Wenn Fische unsachgemäß behandelt oder auch zu lange gelagert werden, beginnen sie zu stinken. Wenn bestimmte Fragen der Struktur der deutschen Hochseefischerei-Unternehmen oder auch versteckte oder offene Wettbewerbsverzerrungen zwischen den deutschen Seefischmärkten zu lange ungelöst bleiben, breitet sich ein lästiges Hautgout aus. Wenn dann noch, wie in diesem Sommer, der Markt erschütternd schlecht ist – rund 40 Prozent des Frischfisches wurden nicht abgenommen, und ein großer Teil des Frostfisches konnte ebenfalls vom Markt nicht aufgenommen werden –, dann wird, wie so oft, der Steuerzahler zur Kasse gebeten.

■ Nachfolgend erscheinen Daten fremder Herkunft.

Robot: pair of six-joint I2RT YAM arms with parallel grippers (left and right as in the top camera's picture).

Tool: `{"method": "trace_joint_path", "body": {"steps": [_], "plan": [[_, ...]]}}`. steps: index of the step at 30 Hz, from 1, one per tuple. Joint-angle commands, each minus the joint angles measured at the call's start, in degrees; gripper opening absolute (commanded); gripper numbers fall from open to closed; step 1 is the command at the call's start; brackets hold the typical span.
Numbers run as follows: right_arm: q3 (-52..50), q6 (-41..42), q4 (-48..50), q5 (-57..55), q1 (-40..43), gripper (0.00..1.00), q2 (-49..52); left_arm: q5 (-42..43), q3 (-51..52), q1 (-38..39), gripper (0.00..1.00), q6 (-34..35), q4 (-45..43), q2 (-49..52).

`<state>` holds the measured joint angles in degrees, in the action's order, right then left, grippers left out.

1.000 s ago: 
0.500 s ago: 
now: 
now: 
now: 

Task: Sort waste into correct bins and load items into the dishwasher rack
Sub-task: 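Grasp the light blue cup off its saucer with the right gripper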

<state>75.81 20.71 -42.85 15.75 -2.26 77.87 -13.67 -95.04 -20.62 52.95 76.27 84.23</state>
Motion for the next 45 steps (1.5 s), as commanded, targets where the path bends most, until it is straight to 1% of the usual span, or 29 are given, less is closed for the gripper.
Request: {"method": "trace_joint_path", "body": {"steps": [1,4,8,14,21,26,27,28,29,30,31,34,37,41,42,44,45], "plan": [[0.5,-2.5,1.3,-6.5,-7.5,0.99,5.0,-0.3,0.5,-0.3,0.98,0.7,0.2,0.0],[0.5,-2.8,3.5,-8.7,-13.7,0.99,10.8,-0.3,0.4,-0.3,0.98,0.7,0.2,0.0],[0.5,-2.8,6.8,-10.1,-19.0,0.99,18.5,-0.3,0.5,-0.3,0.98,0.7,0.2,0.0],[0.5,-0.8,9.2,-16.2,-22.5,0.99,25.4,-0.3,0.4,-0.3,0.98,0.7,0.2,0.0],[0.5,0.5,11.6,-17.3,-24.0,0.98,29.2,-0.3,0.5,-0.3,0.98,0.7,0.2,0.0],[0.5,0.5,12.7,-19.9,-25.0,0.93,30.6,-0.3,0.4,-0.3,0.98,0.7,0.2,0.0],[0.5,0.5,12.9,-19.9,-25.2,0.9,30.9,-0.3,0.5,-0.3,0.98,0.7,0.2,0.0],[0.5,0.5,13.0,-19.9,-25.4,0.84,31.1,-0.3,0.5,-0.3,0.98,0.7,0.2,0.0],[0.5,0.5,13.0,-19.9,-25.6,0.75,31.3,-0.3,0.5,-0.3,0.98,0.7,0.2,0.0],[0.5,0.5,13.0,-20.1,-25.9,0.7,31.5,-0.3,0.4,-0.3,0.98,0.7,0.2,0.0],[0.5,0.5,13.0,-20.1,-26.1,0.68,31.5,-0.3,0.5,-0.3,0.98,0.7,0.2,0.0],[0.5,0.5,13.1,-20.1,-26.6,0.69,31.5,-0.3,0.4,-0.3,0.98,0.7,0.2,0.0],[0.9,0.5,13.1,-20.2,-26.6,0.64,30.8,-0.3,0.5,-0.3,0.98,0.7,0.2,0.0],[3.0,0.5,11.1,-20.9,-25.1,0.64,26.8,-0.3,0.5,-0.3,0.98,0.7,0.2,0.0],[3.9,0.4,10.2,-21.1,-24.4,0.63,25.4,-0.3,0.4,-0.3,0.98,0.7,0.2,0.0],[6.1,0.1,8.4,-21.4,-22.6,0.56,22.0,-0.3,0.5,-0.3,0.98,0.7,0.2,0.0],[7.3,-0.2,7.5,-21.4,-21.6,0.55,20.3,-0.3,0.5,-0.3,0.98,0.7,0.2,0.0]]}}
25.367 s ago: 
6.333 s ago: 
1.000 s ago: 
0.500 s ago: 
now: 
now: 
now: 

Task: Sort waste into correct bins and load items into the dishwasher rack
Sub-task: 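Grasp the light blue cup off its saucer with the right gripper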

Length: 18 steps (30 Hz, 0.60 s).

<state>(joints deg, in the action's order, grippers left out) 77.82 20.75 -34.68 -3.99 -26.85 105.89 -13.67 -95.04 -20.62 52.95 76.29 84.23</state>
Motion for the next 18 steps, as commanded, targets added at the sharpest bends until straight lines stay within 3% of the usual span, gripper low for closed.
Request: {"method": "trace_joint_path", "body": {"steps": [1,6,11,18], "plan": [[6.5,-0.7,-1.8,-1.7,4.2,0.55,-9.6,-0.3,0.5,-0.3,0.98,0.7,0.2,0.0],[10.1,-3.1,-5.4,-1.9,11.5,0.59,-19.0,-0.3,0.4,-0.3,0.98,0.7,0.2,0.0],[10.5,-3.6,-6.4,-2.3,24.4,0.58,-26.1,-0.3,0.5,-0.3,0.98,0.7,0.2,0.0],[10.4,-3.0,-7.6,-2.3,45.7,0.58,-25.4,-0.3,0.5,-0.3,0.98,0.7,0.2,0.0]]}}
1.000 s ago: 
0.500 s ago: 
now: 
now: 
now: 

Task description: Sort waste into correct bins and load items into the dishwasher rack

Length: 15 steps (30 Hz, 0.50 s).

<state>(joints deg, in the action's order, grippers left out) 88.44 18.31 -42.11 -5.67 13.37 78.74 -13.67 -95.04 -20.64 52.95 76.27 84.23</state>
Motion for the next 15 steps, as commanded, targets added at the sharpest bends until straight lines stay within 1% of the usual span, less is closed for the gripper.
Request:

Der Welthafen Hamburg hat Sorgen, daß sein Fischereihafen vereinsamt. Die Cranzer-Fischdampfer AG (früherer Vorstand der jetzige SPD-Wirtschaftssenator Helmut Kern) steht seit Monaten zum Verkauf. In dieser Woche muß der Hamburger Senat eine CDU-Anfrage beantworten, weshalb er dieser Gesellschaft runde 5,5 Millionen Mark (ohne die Zinsen) an Darlehen erlassen hat. Ein noch nicht einmal vor zwei Jahren in Fahrt gesetztes Fabrikschiff „Hamburg“ (Korrespondentreeder ebenfalls die Cranzer) wurde – o Schmach – nach Bremerhaven verkauft.

Trotzdem empfahl SPD-Senator Eckström (Ernährung und Landwirtschaft), für jedes Schiff, das an Bremerhaven und Cuxhaven vorbei Frischfisch nach Hamburg bringt, eine Subvention von 3000 bis 4000 Mark pro Reise. Faule Fische, kann man da nur sagen. C. B.